To do: Lines holding the word "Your" are the ones to copy from the data below.

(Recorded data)
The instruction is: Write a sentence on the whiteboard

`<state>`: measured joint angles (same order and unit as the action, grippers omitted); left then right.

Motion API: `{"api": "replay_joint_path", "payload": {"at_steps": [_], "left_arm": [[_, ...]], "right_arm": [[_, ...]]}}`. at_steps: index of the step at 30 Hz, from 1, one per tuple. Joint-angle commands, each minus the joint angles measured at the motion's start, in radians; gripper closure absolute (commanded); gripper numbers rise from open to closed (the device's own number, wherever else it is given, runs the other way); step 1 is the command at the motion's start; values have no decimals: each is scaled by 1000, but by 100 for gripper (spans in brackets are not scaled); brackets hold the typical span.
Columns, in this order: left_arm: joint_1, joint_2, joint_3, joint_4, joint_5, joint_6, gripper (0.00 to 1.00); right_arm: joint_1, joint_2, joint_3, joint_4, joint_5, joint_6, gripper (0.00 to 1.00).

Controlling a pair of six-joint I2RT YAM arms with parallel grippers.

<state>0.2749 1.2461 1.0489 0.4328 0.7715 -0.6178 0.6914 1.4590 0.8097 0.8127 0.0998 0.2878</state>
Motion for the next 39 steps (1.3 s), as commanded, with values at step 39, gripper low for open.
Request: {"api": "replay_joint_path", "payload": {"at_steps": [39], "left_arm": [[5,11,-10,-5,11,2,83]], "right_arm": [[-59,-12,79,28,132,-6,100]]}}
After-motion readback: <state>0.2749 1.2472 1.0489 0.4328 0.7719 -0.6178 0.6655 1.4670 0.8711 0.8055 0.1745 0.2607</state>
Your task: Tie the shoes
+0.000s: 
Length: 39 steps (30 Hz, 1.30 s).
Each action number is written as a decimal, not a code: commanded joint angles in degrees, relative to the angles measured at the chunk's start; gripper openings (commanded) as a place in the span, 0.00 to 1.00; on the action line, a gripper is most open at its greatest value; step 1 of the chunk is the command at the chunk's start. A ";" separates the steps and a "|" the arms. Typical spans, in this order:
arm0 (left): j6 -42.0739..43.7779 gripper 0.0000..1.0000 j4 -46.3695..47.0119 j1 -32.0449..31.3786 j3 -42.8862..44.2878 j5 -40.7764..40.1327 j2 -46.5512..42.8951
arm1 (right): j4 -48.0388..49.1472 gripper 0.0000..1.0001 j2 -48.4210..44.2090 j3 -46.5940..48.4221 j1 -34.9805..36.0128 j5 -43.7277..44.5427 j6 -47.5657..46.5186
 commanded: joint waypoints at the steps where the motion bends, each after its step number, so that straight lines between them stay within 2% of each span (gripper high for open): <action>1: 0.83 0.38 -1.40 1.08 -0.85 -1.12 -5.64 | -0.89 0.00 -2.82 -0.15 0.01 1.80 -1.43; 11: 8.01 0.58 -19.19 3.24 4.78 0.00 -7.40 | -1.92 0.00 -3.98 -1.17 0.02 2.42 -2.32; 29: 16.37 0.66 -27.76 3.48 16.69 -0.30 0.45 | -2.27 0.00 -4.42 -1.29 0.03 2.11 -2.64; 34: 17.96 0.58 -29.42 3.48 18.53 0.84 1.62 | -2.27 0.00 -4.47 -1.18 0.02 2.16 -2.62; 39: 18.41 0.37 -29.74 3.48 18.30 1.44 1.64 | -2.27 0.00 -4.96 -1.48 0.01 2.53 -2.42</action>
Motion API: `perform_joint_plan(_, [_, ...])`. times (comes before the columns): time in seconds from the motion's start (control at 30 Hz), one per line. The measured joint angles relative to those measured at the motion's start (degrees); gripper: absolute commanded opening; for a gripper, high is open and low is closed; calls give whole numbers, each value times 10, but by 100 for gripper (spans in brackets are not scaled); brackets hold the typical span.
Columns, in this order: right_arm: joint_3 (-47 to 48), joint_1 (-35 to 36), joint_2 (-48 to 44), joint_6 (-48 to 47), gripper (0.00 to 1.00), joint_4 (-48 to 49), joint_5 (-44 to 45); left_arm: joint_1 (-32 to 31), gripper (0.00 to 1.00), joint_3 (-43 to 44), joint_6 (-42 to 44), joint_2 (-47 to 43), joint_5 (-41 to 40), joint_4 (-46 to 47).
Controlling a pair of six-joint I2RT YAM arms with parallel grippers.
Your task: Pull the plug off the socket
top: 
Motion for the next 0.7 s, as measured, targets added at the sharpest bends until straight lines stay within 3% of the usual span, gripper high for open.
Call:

Finished task:
Your task: Tie the shoes
Your task: Pull the plug off the socket

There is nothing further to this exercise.